## Requirement
Repeat everything in the listing exactly, except for the images.

## Information supplied

____

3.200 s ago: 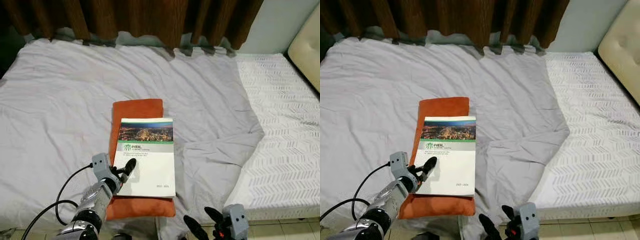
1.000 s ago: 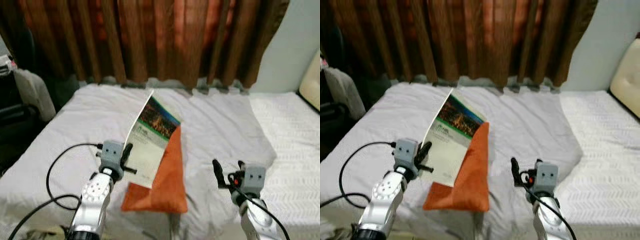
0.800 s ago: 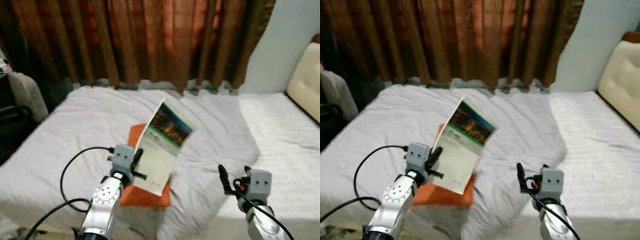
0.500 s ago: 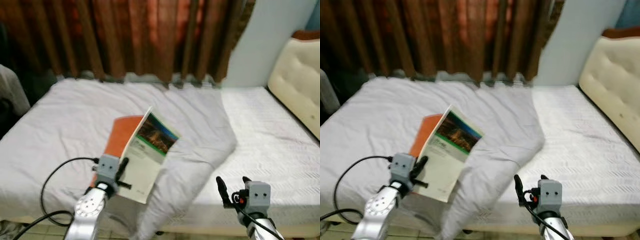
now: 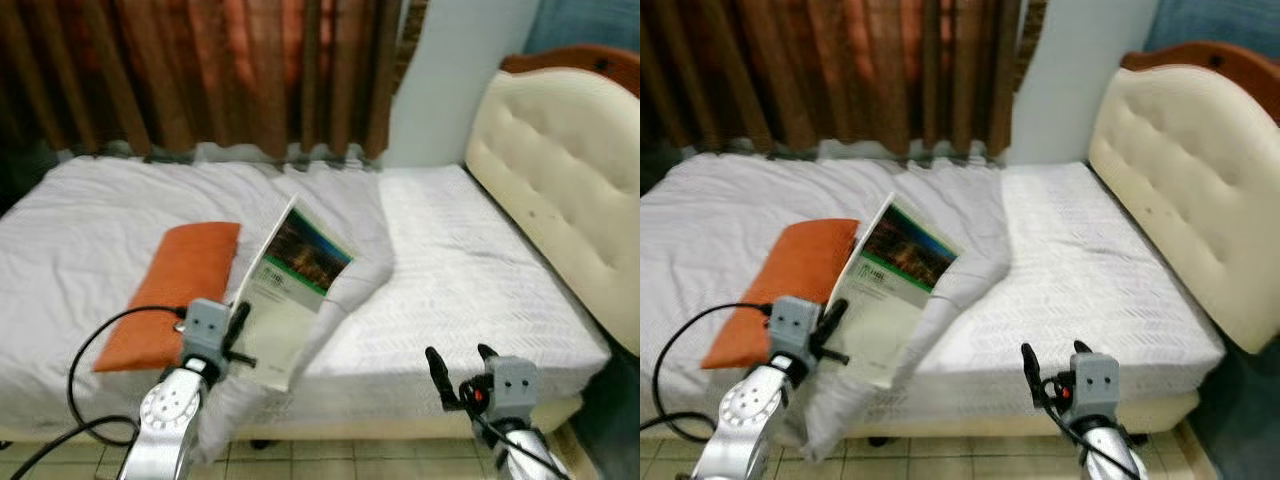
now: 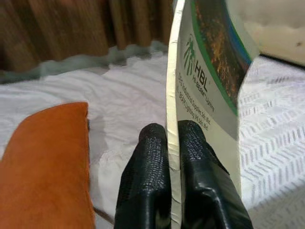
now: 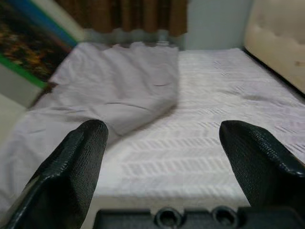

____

## Your response
3.200 s ago: 
1.000 s ago: 
0.800 s ago: 
0.500 s ago: 
now: 
now: 
now: 

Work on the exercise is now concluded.